Our furniture is still in a bonded warehouse just down the street, Despite the fact that they’ve had the inventory for months, Customs keep coming up with new and interesting reasons to delay signing off the paperwork. The most recent one required a description of the precise chemical composition of the insulation foam in the freezer (how would we ever know that?), and a signed letter stating that we wanted our domestic freezer for, er, domestic use. In the meantime, we are camping in the apartment in sleeping bags with one plate, two mugs and a coffee machine.
Christmas is round the corner, and so it doesn’t look like they’re going to deliver our stuff before we leave at the end of the year.
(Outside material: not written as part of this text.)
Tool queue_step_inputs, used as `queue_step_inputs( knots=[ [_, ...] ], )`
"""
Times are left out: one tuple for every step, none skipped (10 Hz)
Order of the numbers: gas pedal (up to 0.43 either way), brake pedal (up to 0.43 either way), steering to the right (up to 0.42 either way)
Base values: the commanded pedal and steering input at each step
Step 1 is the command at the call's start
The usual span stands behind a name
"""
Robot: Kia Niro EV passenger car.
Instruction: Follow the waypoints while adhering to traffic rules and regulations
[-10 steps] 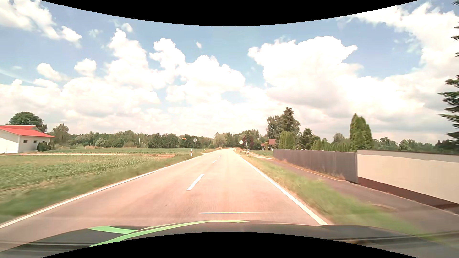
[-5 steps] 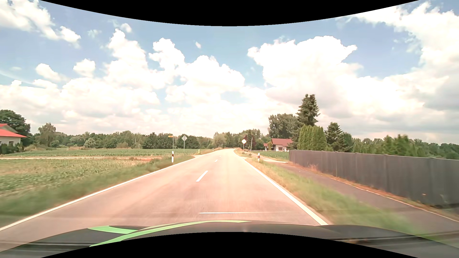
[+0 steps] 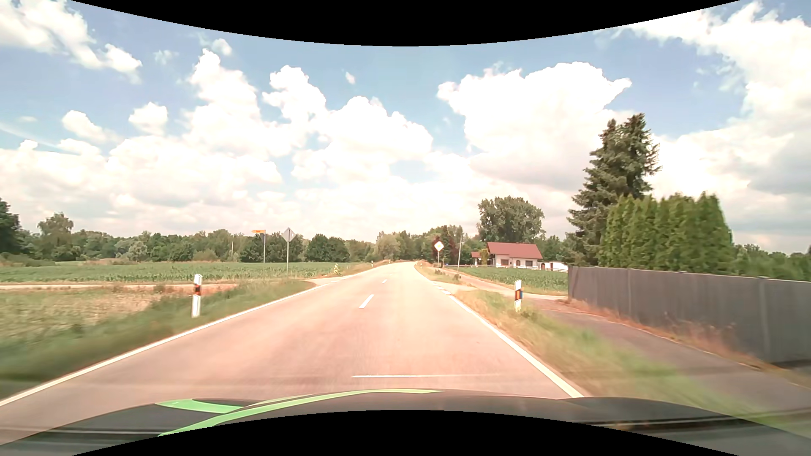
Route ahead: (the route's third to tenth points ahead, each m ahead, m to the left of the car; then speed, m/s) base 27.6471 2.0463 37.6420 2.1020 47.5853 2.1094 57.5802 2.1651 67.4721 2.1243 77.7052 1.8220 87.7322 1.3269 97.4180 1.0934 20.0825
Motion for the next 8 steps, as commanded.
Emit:
queue_step_inputs(
  knots=[
    [0.11, 0.0, 0.0],
    [0.11, 0.0, 0.0],
    [0.11, 0.0, 0.0],
    [0.11, 0.0, 0.0],
    [0.11, 0.0, 0.0],
    [0.11, 0.0, 0.0],
    [0.11, 0.0, 0.0],
    [0.11, 0.0, 0.0]
  ],
)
This is quite frustrating as it means that we’re going to have to fly back here in the new year, but as a Brazilian lady said to us in the hardware store the other day, the only way to deal with South America is to stay tranquillo.
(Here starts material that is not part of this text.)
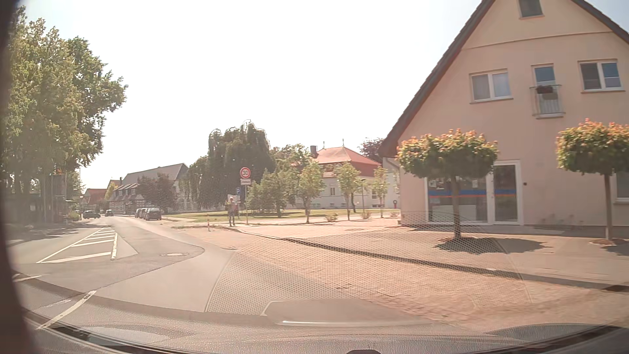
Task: Follow the waypoints while adhering to traffic rules and regulations
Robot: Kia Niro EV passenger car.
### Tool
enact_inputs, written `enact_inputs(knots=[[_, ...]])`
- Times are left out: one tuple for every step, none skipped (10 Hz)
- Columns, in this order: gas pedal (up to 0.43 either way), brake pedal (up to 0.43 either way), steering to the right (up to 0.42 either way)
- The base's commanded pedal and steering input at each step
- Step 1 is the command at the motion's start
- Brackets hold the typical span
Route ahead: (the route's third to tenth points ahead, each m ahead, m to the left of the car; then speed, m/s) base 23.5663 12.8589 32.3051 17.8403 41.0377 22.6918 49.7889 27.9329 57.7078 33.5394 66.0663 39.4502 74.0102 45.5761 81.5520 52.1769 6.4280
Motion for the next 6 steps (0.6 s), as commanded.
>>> enact_inputs(knots=[[0.228, 0.0, -0.326], [0.228, 0.0, -0.314], [0.228, 0.0, -0.298], [0.22, 0.0, -0.279], [0.22, 0.0, -0.263], [0.197, 0.0, -0.248]])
We stopped worrying about it and took a two-hour bus ride to the resort town of Punta Del Este. Unfortunately an enormous storm rolled in and battered the town with 40-knot winds, so we didn’t get to spend much time on the beach, but we amused ourselves by trying out different restaurants and bars and thoroughly enjoying the experience of a room with real furniture.
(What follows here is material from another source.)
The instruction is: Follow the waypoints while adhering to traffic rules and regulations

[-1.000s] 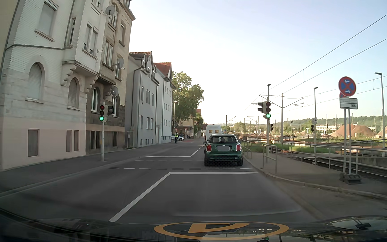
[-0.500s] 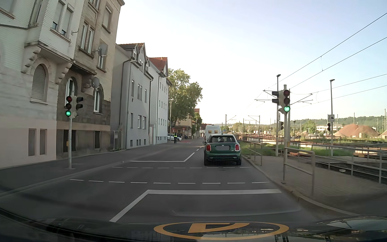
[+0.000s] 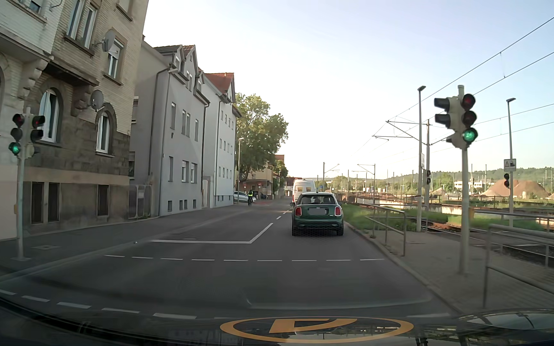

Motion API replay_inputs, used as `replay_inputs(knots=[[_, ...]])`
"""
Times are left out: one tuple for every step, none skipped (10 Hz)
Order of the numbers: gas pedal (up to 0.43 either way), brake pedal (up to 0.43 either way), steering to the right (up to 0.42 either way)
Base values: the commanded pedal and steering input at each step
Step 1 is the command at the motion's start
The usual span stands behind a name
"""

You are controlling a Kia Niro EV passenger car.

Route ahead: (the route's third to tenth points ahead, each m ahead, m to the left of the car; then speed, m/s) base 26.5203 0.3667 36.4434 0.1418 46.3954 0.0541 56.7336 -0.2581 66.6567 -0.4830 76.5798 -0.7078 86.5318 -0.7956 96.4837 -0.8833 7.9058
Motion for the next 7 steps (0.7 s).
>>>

Eventually we dragged ourselves away and back home to Montevideo. The search continues for a carpenter to help fix our weathered windows and to install some shelves and cupboards. Carpenters are mysteriously hard to track down, and although we did finally get one to come to the house, in the end he decided that he didn’t want to do the job. Today we had a visit from a second carpenter, a friend of the electrician who helped install the air conditioning. Hopefully he’ll come back to us with a proper quote.
Plumbers are much more relaxed than carpenters. The gas and central heating specialist turned up today and moved a radiator for us, because it had originally been installed smack in the middle of the bedroom wall, right where we wanted to put the bed. While he was bleeding the radiators, he checked the whole system and also decommissioned our old electric boiler, and all for just a handful of dollars.
We were just about to catch the bus into town, and Bronwyn had popped up onto the terraza to hang a towel on the washing line. A sanitation engineer hailed her from the neighbour’s roof. It turns out that each apartment has a grease trap under the sink, and once a month somebody is supposed to come round to clean it out. I doubt that ours has been done for years, as it smells pretty bad, particularly since we’ve dismantled all the kitchen units and exposed the drain cover.
It didn’t take the engineer long to vacuum and deodorise our grease trap, and lift and clean all the drain covers. Since he had been engaged to stay on site all day, and since we were practically the only people home on this working weekday, he was going to have to hang out on the stairs on the off-chance that somebody else came home. Instead he went round our whole apartment, turning on taps and flushing toilets and making sure that all the drainage pipes ran smoothly, removing several years worth of hair in the process. He tut-tutted at the slow drainage in the upstairs sink, disassembled the pedestal, removed a good handful of old builder’s putty, and then reassembled it all with fresh sealant. Since he’d accidentally spilled about a teaspoon of water onto our already filthy tiles (we’re currently cleaning all our tools in there), he took it upon himself to scrub the floor, toilet, bidet and basin sparkly clean, and then repeated the process in the downstairs bathroom. Amazing.
Would this gentleman like an Australian holiday?
Well, eventually… got some stuff to do first!